> **TASK GOAL**: All the data below goes into the copy word for word, but the pictures don't.

> **PROVIDED ENTRIES**:
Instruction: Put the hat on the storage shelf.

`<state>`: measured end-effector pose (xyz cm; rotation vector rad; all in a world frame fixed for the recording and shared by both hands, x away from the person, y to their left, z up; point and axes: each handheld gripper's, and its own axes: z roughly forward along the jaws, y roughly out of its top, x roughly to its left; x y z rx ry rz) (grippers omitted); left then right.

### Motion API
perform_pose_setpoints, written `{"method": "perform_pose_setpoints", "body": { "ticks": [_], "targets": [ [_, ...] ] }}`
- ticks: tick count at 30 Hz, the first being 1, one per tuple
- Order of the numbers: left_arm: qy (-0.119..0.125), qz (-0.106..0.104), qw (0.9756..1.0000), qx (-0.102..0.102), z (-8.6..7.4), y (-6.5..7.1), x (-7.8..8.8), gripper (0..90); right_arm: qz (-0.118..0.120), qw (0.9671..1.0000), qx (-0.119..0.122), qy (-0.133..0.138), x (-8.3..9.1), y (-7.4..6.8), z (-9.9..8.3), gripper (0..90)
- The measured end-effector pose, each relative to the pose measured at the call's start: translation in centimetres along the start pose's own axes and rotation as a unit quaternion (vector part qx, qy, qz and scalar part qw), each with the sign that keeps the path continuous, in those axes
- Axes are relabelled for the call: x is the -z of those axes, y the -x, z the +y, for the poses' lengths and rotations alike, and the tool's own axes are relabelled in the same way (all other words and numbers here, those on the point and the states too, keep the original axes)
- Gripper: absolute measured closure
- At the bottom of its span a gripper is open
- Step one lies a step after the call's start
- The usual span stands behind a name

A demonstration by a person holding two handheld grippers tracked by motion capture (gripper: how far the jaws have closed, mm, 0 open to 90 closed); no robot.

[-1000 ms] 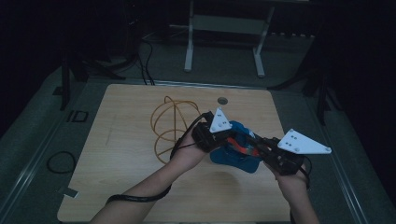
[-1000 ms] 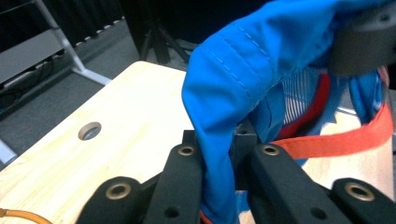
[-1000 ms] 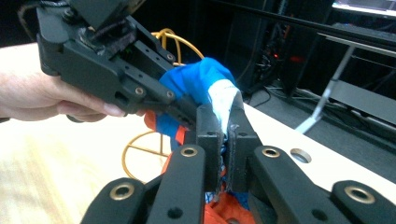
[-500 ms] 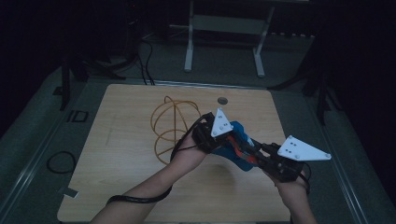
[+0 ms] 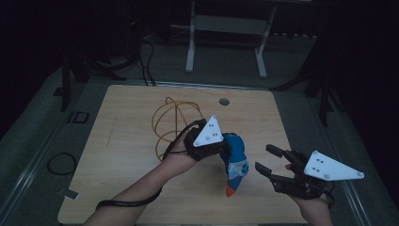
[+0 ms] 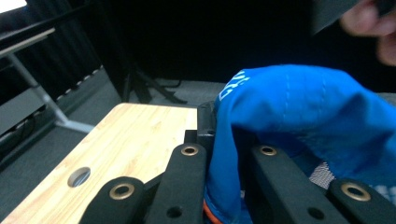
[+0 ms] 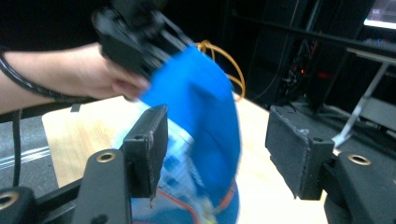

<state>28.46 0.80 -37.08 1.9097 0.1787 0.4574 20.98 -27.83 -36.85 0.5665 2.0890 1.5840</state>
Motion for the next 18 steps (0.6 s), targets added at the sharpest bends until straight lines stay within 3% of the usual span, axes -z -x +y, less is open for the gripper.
{"method": "perform_pose_setpoints", "body": {
  "ticks": [3, 10, 15, 18],
  "targets": [
    [0.023, -0.024, 0.9993, -0.016, -0.1, -0.1, 0.6, 88.1, 0.006, 0.9999, -0.001, -0.013, -0.2, 0.3, -1.3, 42.5],
    [0.06, -0.078, 0.9951, -0.011, -0.3, -0.5, 1.0, 88.1, 0.039, 0.9988, -0.003, -0.028, -1.2, -0.3, -4.1, 44.2],
    [0.062, -0.075, 0.9952, -0.009, -0.1, -0.5, 0.8, 88.0, 0.04, 0.9987, -0.026, -0.018, -2.0, -0.6, -4.9, 45.0],
    [0.062, -0.074, 0.9952, -0.013, 0.2, -0.3, 0.5, 88.1, 0.027, 0.9993, -0.021, -0.016, -2.5, -0.8, -4.7, 45.0]
  ]
}}
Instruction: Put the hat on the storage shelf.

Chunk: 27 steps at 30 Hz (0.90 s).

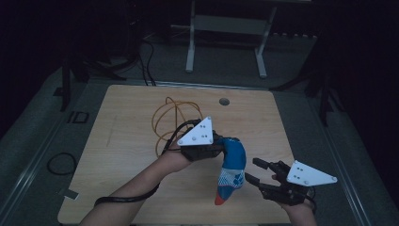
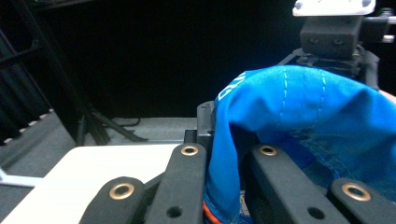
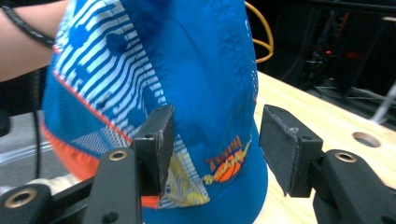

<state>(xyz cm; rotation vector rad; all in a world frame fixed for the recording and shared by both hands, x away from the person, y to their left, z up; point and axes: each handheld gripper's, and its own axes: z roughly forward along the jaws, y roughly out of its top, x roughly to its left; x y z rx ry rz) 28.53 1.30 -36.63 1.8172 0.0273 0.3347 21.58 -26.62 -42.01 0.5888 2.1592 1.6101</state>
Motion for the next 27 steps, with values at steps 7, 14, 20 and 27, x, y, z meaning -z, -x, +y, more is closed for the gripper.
{"method": "perform_pose_setpoints", "body": {
  "ticks": [7, 14, 20, 27],
  "targets": [
    [0.004, 0.012, 0.9999, 0.0, 0.7, 0.2, -0.8, 88.1, -0.011, 0.9999, 0.007, 0.003, -1.5, -0.3, 0.2, 50.3],
    [0.001, 0.016, 0.9999, -0.001, 0.6, 0.1, -1.0, 88.0, -0.04, 0.9992, 0.007, -0.006, -2.2, -0.3, 0.2, 81.4],
    [0.001, 0.022, 0.9997, 0.01, 0.3, -0.4, -0.1, 88.0, -0.065, 0.9979, -0.003, -0.001, -1.7, 0.1, 0.6, 90.0],
    [-0.006, 0.019, 0.9998, 0.007, 0.4, -0.5, 0.9, 87.8, -0.086, 0.9958, -0.009, 0.03, 0.1, 1.2, 1.8, 90.0]
  ]
}}
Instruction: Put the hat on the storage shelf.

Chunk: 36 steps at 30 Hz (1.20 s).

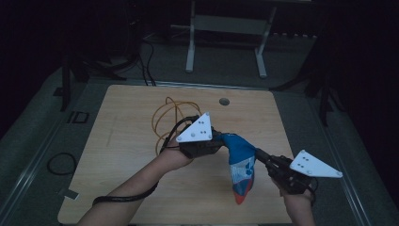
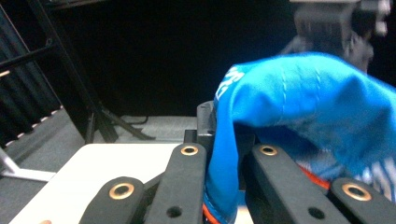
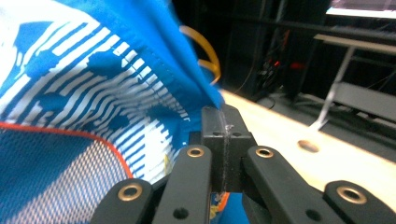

> **RESULT OF THE EXERCISE**:
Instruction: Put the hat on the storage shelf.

`<state>`: measured end-effector pose (xyz cm; rotation vector rad; all in a world frame fixed for the recording and shared by both hands, x away from the person, y to their left, z up; point and axes: each handheld gripper's, and its own axes: z roughly forward along the jaws, y roughly out of its top, x roughly to its left; x y z rx ry rz) (grippers omitted); left then right.

### Motion API
perform_pose_setpoints, written `{"method": "perform_pose_setpoints", "body": { "ticks": [_], "targets": [ [_, ...] ] }}`
- ticks: tick count at 30 Hz, the first being 1, one per tuple
- Order of the numbers: left_arm: qy (-0.119..0.125), qz (-0.106..0.104), qw (0.9756..1.0000), qx (-0.102..0.102), z (-8.6..7.4), y (-6.5..7.1), x (-7.8..8.8), gripper (0..90); right_arm: qz (-0.118..0.120), qw (0.9671..1.0000), qx (-0.119..0.122), qy (-0.133..0.138), x (-8.3..9.1), y (-7.4..6.8), z (-9.9..8.3), gripper (0..90)
- The measured end-effector pose, each relative to the pose measured at the call's start: translation in centimetres along the start pose's own axes and rotation as a unit quaternion (vector part qx, qy, qz and scalar part qw), each with the sign that keeps the path continuous, in those axes
- Axes are relabelled for the call: x is the -z of those axes, y the -x, z the +y, for the poses' lengths and rotations alike, and the tool's own axes are relabelled in the same way (all other words and numbers here, those on the point and the states too, keep the original axes)
- Gripper: absolute measured closure
- At the bottom of its span a gripper is open
- Step one lies a step after the call's start
- The usual span stands behind a name

A demonstration by a person holding two handheld grippers tracked by motion capture (gripper: how far the jaws have closed, mm, 0 open to 90 closed); no robot.

[-1000 ms] 
[-1000 ms] 
[-1000 ms] 
[-500 ms] 
[+0 ms] 
[+0 ms] 
[+0 ms] 

<state>28.46 0.80 -37.08 1.9097 0.1787 0.4574 20.98 -27.83 -36.85 0.5665 2.0890 1.5840</state>
Motion for the next 18 steps (0.6 s), targets added at the sharpest bends until straight lines stay within 3% of the usual span, axes -z -x +y, less is open for the gripper.
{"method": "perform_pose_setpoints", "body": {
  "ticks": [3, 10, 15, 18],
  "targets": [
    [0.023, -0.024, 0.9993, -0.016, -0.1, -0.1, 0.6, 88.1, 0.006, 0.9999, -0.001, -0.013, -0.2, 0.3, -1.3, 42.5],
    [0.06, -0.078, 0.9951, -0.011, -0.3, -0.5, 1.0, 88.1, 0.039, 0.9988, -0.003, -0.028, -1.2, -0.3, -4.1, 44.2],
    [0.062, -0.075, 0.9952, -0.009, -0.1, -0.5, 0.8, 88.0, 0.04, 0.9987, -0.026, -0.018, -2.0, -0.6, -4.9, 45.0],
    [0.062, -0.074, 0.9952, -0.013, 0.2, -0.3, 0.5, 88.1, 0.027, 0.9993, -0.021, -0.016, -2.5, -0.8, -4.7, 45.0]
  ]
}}
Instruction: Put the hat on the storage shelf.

Chunk: 27 steps at 30 Hz (0.90 s).


<state>(xyz cm; rotation vector rad; all in a world frame fixed for the recording and shared by both hands, x away from the person, y to their left, z up; point and axes: each handheld gripper's, and its own axes: z roughly forward along the jaws, y roughly out of its top, x roughly to its left; x y z rx ry rz) 28.53 1.30 -36.63 1.8172 0.0273 0.3347 21.58 -26.62 -42.01 0.5888 2.1592 1.6101</state>
Motion for the next 27 steps, with values at steps 7, 14, 20 and 27, x, y, z meaning -z, -x, +y, more is closed for the gripper.
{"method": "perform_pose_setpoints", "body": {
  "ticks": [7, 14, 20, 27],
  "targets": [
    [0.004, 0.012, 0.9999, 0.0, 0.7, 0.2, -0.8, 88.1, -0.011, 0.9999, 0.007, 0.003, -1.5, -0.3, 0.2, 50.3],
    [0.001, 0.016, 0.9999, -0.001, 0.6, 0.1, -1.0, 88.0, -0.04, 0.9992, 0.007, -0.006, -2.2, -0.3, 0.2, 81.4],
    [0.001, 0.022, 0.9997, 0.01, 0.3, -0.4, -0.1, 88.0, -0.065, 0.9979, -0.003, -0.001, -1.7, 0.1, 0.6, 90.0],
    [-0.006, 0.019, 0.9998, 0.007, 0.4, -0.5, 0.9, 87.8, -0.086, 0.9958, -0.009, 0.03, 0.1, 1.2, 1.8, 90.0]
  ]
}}
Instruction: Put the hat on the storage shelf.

Chunk: 36 steps at 30 Hz (1.20 s).

That finishes the output for this exercise.